Recorded data
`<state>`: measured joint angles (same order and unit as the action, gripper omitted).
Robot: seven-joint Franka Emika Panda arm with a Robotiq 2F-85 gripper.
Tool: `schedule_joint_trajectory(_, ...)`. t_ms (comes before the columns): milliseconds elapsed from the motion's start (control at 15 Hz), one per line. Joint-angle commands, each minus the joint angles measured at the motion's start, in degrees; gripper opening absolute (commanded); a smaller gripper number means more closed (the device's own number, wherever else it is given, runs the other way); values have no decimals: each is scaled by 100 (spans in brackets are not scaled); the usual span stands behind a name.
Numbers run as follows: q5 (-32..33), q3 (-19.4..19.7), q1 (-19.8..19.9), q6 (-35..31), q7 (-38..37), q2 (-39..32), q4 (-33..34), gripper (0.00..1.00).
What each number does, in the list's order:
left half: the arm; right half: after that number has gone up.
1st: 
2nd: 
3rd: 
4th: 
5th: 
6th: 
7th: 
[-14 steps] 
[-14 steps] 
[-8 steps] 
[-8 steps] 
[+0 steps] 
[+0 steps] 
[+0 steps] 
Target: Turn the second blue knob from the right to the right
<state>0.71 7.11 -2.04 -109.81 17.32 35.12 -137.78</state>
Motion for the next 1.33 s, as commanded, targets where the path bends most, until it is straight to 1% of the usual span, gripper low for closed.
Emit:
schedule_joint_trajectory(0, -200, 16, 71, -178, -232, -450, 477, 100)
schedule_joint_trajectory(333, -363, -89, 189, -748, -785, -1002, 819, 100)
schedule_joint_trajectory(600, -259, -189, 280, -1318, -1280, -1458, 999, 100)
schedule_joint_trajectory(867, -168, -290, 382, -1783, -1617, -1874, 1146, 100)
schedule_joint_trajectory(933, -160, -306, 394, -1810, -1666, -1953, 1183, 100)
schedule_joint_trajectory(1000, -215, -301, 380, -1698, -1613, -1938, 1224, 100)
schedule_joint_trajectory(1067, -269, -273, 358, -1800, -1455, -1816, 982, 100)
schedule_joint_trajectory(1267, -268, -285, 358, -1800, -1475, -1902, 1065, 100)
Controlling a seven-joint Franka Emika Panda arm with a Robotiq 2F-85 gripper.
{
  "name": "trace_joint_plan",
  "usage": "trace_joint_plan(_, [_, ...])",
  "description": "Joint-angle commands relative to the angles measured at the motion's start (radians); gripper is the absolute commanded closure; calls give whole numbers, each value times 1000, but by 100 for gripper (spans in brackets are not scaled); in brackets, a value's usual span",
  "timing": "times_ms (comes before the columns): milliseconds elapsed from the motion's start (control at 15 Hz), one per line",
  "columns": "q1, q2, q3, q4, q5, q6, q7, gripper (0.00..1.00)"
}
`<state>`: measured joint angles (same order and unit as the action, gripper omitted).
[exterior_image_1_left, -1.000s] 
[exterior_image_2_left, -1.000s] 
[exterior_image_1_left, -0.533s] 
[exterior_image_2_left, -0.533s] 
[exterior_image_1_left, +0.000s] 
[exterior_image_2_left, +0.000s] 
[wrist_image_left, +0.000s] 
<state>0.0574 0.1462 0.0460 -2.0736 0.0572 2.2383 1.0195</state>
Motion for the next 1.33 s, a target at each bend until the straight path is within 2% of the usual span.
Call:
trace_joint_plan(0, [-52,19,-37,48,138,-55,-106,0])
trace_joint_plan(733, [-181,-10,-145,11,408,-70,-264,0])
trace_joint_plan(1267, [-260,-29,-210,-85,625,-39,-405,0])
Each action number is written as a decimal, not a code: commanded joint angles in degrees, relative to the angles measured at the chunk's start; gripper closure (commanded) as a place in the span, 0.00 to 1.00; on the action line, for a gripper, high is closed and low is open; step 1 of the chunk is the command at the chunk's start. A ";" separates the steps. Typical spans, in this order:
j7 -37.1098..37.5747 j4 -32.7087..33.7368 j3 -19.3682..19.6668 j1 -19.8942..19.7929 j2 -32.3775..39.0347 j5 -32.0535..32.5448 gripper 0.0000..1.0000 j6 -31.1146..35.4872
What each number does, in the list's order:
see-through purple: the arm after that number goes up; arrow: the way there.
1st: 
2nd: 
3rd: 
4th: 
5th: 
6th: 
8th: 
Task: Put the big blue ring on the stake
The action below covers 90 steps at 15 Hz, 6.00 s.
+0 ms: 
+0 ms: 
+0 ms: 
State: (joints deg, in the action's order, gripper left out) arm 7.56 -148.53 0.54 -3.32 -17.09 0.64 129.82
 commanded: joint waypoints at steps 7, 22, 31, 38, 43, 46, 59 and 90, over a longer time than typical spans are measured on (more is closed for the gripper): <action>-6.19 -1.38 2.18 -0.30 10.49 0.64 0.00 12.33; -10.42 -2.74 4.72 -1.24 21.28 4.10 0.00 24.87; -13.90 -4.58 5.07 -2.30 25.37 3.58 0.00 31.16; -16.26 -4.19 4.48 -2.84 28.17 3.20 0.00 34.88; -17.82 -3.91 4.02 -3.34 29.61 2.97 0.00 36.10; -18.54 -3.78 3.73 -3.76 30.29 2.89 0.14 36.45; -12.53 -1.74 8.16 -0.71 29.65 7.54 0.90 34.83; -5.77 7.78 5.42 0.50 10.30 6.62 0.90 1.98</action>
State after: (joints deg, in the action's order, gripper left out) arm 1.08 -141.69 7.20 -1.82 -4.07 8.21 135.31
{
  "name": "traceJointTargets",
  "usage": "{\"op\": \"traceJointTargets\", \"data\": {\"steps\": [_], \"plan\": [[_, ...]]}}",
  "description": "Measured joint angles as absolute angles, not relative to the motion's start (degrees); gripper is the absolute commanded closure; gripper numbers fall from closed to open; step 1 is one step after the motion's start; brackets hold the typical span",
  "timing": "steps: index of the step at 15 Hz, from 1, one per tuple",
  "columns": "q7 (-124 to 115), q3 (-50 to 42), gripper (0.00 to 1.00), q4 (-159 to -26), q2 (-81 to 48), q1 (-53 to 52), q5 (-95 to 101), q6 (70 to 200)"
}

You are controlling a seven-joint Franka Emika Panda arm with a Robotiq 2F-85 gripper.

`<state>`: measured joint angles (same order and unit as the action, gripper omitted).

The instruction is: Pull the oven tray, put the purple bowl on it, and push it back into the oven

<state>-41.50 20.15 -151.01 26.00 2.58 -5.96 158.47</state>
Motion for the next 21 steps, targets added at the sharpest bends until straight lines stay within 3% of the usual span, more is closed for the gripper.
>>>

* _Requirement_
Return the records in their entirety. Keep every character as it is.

* _Expected answer_
`<state>`: measured joint angles (same order and unit as the action, gripper omitted).
Robot: seven-joint Franka Emika Panda arm with a Robotiq 2F-85 gripper.
Tool: `schedule_joint_trajectory(_, ...)`. t_ms (comes before the columns): milliseconds elapsed from the motion's start (control at 15 Hz), one per line. Joint-angle commands, each minus the joint angles measured at the motion's start, in degrees; gripper opening absolute (commanded); a smaller gripper number means more closed (the device's own number, wherever else it is given, runs the other way); values have no decimals: each is scaled by 100 (spans in brackets are not scaled); the usual span stands behind a name.
Numbers run as follows: q5 (-32..33), q3 (-19.4..19.7), q1 (-19.8..19.9), q6 (-35..31), q7 (-38..37), q2 (-39..32), q4 (-33..34), gripper (0.00..1.00).
What each number does, in the list's order:
left half: the arm; right half: after that number has gone up.
1st: 
2nd: 
3rd: 
4th: 
5th: 
6th: 
7th: 
[-14 steps] 
[-14 steps] 
[-8 steps] 
[-8 steps] 
[+0 steps] 
[+0 steps] 
[+0 steps] 
Target: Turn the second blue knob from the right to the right
<state>0.71 7.11 -2.04 -109.81 17.32 35.12 -137.78</state>
Motion for the next 1.33 s, as commanded, targets where the path bends most, until it is straight to 1% of the usual span, gripper low for closed.
Emit:
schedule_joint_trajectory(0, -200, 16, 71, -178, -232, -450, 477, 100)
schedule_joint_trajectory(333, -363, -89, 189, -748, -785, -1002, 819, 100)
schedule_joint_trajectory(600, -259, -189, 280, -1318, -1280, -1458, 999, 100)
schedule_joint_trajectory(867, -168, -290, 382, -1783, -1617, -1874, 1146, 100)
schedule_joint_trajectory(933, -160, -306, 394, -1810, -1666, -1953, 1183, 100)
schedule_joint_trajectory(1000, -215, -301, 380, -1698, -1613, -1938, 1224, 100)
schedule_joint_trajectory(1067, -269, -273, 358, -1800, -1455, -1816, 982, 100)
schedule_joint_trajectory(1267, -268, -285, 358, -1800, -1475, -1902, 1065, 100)
Controlling a seven-joint Franka Emika Panda arm with a Robotiq 2F-85 gripper.
{
  "name": "trace_joint_plan",
  "usage": "trace_joint_plan(_, [_, ...])",
  "description": "Joint-angle commands relative to the angles measured at the motion's start (radians); gripper is the absolute commanded closure; calls give whole numbers, each value times 1000, but by 100 for gripper (spans in brackets are not scaled); in brackets, a value's usual span",
  "timing": "times_ms (comes before the columns): milliseconds elapsed from the motion's start (control at 15 Hz), one per line",
  "columns": "q1, q2, q3, q4, q5, q6, q7, gripper (0.00..1.00)"
}
`<state>`: measured joint angles (same order and unit as the action, gripper omitted).
[exterior_image_1_left, -1.000s] 
[exterior_image_2_left, -1.000s] 
[exterior_image_1_left, -0.533s] 
[exterior_image_2_left, -0.533s] 
[exterior_image_1_left, +0.000s] 
[exterior_image_2_left, +0.000s] 
[wrist_image_left, +0.000s] 
<state>0.0574 0.1462 0.0460 -2.0736 0.0572 2.2383 1.0195</state>
Motion for the next 1.33 s, a target at each bend until the straight path is within 2% of the usual span.
Call:
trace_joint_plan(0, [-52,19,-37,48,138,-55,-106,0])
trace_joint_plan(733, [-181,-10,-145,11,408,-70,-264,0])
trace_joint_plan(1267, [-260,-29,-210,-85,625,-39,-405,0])
Each action number is written as a decimal, not a code: commanded joint angles in degrees, relative to the angles measured at the chunk's start; gripper closure (commanded) as a place in the span, 0.00 to 1.00; on the action line, for a gripper, high is closed and low is open; step 1 of the chunk is the command at the chunk's start. A ";" separates the steps. Typical spans, in this order:
j7 -37.1098..37.5747 j4 -32.7087..33.7368 j3 -19.3682..19.6668 j1 -19.8942..19.7929 j2 -32.3775..39.0347 j5 -32.0535..32.5448 gripper 0.0000..1.0000 j6 -31.1146..35.4872
What each number does, in the list's order:
see-through purple: the arm after that number goes up; arrow: the way there.
1st: 
2nd: 
3rd: 
4th: 
5th: 
6th: 
8th: 
Task: Put the big blue ring on the stake
The action below covers 90 steps at 15 Hz, 6.00 s.
+0 ms: 
+0 ms: 
+0 ms: 
State: (joints deg, in the action's order, gripper left out) arm 7.56 -148.53 0.54 -3.32 -17.09 0.64 129.82
 commanded: joint waypoints at steps 7, 22, 31, 38, 43, 46, 59 and 90, over a longer time than typical spans are measured on (more is closed for the gripper): <action>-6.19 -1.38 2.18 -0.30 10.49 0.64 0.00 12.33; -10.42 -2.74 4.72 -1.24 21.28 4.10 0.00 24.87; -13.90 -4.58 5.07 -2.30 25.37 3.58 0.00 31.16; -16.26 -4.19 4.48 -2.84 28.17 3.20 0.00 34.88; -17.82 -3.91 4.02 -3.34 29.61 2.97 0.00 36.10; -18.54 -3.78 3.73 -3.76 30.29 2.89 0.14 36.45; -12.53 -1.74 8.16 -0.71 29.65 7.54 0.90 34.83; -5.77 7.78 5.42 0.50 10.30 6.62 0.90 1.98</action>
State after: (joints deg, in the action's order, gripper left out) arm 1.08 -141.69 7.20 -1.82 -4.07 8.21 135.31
{
  "name": "traceJointTargets",
  "usage": "{\"op\": \"traceJointTargets\", \"data\": {\"steps\": [_], \"plan\": [[_, ...]]}}",
  "description": "Measured joint angles as absolute angles, not relative to the motion's start (degrees); gripper is the absolute commanded closure; gripper numbers fall from closed to open; step 1 is one step after the motion's start; brackets hold the typical span",
  "timing": "steps: index of the step at 15 Hz, from 1, one per tuple",
  "columns": "q7 (-124 to 115), q3 (-50 to 42), gripper (0.00 to 1.00), q4 (-159 to -26), q2 (-81 to 48), q1 (-53 to 52), q5 (-95 to 101), q6 (70 to 200)"
}

You are controlling a seven-joint Franka Emika Panda arm with a Robotiq 2F-85 gripper.

`<state>`: measured joint angles (same order and unit as the action, gripper omitted).

The instruction is: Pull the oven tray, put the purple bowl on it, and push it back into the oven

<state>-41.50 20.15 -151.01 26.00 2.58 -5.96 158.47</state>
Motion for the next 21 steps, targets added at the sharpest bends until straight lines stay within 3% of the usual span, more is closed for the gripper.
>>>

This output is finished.